The copy you return should hold only the lines from the top of the data below through the line with "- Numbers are", each duplicated exactly and with no pictures.

# [Given records]
┏━━

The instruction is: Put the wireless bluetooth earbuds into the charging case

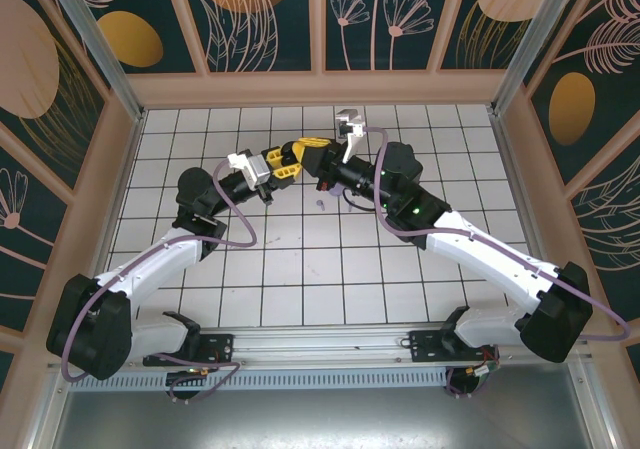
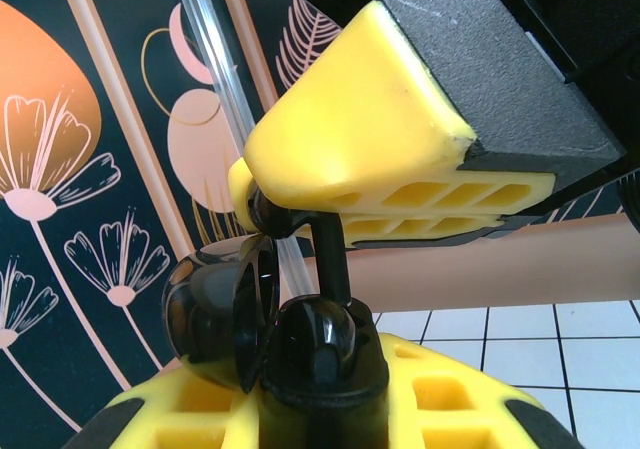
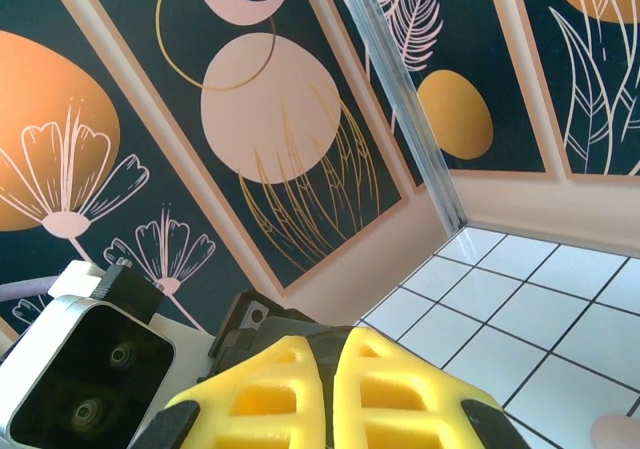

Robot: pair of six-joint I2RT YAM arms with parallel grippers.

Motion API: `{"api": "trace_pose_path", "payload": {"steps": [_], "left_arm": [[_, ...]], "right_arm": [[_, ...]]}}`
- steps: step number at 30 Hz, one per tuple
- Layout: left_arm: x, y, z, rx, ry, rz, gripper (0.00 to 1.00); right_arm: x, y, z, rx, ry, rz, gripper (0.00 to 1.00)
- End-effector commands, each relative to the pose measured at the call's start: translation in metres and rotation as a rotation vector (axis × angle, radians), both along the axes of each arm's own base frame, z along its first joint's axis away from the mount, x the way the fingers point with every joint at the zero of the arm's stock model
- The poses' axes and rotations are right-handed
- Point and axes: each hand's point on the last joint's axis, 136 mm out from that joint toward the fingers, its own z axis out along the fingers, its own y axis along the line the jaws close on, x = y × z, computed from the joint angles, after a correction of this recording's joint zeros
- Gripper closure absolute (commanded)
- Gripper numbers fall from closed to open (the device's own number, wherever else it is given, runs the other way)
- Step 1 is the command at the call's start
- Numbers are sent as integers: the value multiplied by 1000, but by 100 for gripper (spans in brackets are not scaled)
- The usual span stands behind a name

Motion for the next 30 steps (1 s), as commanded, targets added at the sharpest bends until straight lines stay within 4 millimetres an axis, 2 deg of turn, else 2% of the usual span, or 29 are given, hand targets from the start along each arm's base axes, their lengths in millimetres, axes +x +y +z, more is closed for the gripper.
{"api": "trace_pose_path", "payload": {"steps": [1, 13, 21, 27, 30], "left_arm": [[-10, 2, 36, -51, -134, -8, 100], [-13, 2, 39, -55, -134, -17, 100], [-17, 4, 44, -70, -131, -26, 100], [-17, 6, 48, -83, -124, -16, 100], [-16, 6, 49, -86, -122, -12, 100]], "right_arm": [[-12, 9, -22, -69, 57, 83, 94], [-14, 18, -38, -124, 110, 130, 93], [2, 16, -54, -139, 130, 25, 94], [4, 22, -71, -179, 145, 17, 94], [4, 21, -66, -172, 140, 11, 95]]}}
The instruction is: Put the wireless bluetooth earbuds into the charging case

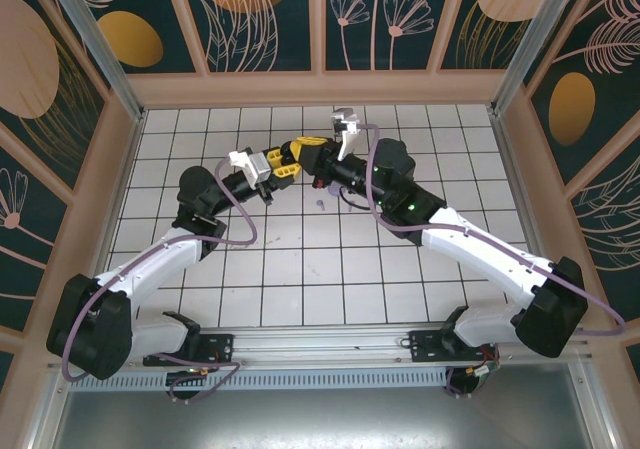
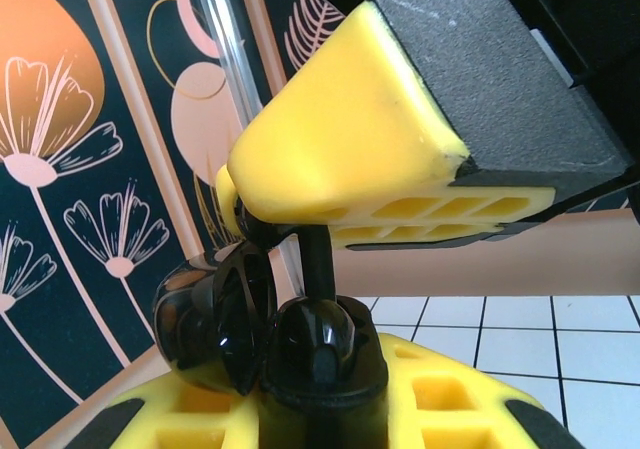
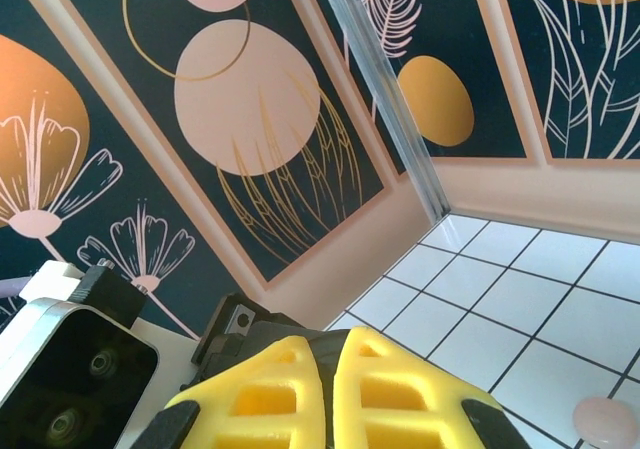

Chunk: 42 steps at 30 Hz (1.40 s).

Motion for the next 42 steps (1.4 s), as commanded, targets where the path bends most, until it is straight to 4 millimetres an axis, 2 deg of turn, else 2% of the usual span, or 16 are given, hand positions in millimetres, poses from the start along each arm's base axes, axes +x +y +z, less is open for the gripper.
{"api": "trace_pose_path", "payload": {"steps": [1, 13, 18, 22, 29, 35, 42], "left_arm": [[-21, 5, 56, -91, -182, -26, 100], [-3, 4, 41, -88, -137, 28, 100], [7, 8, 40, -102, -123, 83, 100], [16, 12, 38, -115, -111, 132, 100], [35, 25, 43, -193, -104, 249, 100], [37, 22, 37, -183, -128, 258, 100], [30, 17, 32, -165, -144, 234, 100]], "right_arm": [[-6, 15, -52, -131, 106, 40, 95], [4, -1, 30, 1, -14, -35, 95], [3, -9, 50, 49, -39, -64, 94], [2, -13, 56, 68, -33, -75, 94], [8, -20, 51, 103, -3, -122, 93], [13, -20, 51, 134, -9, -144, 93], [19, -10, 49, 141, -8, -130, 93]]}}
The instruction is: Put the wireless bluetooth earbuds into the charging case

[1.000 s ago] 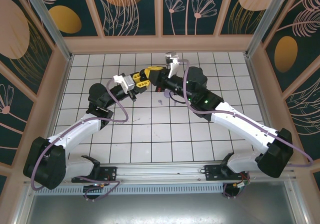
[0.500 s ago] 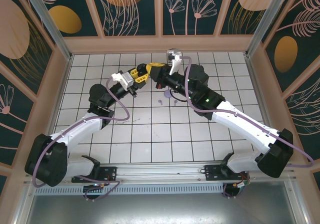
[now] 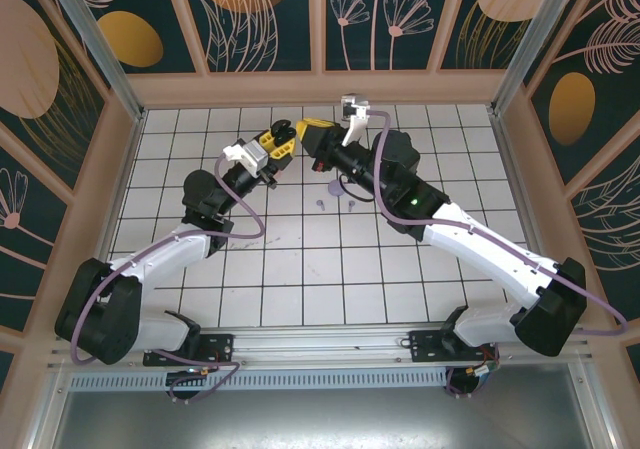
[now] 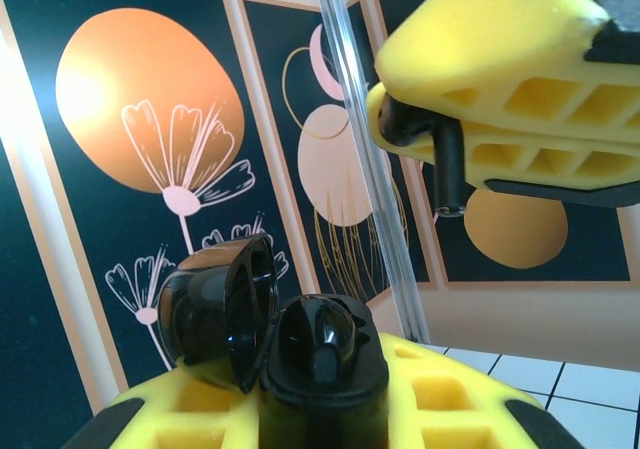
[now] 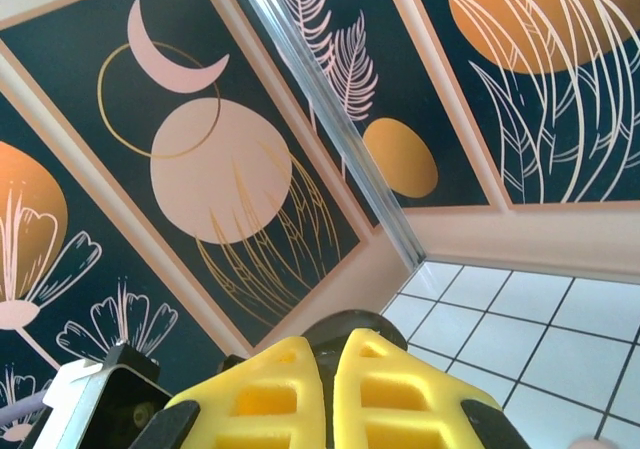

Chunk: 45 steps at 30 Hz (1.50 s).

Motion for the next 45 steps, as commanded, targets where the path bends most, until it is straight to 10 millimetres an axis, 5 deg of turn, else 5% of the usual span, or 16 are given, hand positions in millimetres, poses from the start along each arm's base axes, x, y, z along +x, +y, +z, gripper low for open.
{"api": "trace_pose_path", "payload": {"steps": [1, 12, 25, 45], "left_arm": [[-7, 1, 10, -17, -63, 1, 100], [-11, -1, 9, -13, -63, -15, 100], [-8, -2, 5, 1, -54, -12, 100], [-11, -2, 8, -2, -52, -24, 100]], "right_arm": [[3, 5, 10, 48, -21, 2, 93], [6, 18, 5, 43, -17, 33, 93], [-7, -1, 28, 69, -65, 8, 94], [3, 20, 19, 49, -57, 45, 94]]}}
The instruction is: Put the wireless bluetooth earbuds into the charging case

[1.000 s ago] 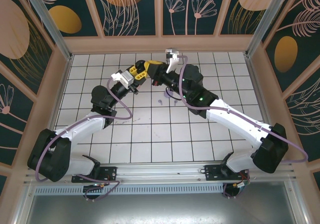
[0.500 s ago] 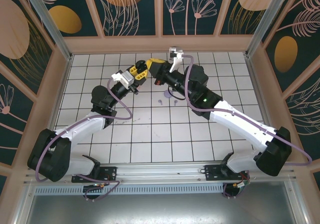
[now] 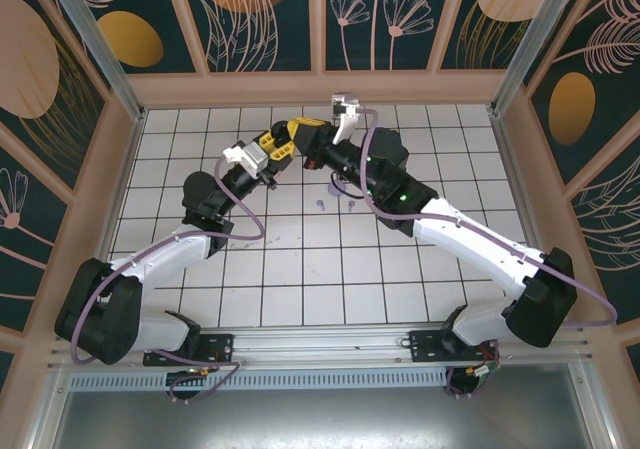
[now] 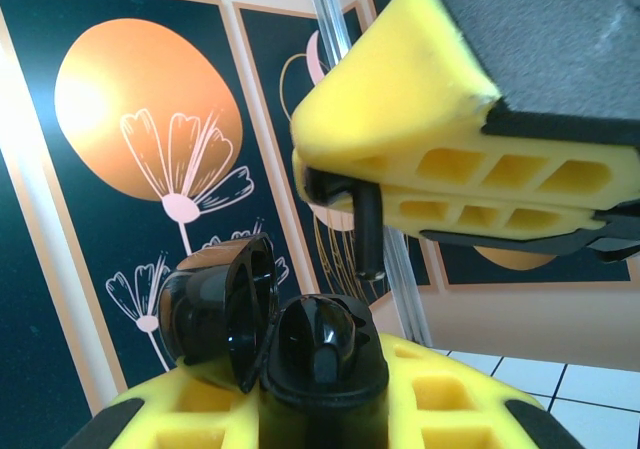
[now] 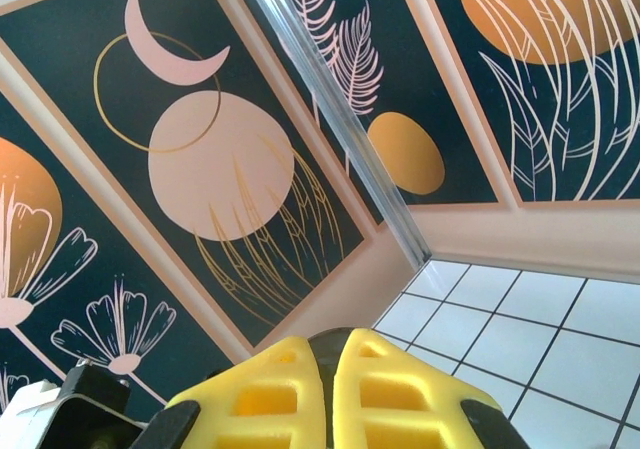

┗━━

# [Task result]
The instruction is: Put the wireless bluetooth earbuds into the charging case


Robot: pair of six-joint I2RT YAM arms with parallel grippers.

Motion API: `{"api": "trace_pose_path", "payload": {"steps": [_], "left_arm": [[_, ...]], "right_arm": [[_, ...]]}}`
- steps: step number at 30 Hz, one per tuple
- Layout: left_arm: x, y, z, rx, ry, rz, gripper (0.00 to 1.00); right_arm: x, y, z, rx, ry, rz, gripper (0.00 to 1.00)
- End-effector commands, each relative to the pose measured at the call's start: translation in metres and rotation as a rotation vector (axis × angle, radians), both along the axes of each arm's own base frame, z along its first joint's axis away from the mount, x the way the fingers point with every joint at the zero of the arm's stock model
- The poses' axes and rotations are right-handed
- Point and axes: each hand's point on the last joint's axis, 136 mm out from that joint toward the fingers, its own z axis out along the fingers, its own y axis along the line the jaws close on, x = y × z, computed from the joint angles, after a correction of this recording's joint zeros
- Gripper closure absolute (commanded)
- Gripper numbers fall from closed to open (the device's own number, wherever else it is given, runs the other way)
- Step 1 is the command at the call's start
- Numbers are sent as integers: the value multiplied by 1000, but by 100 for gripper (spans in brackets are not scaled)

Nothing else is part of this answer.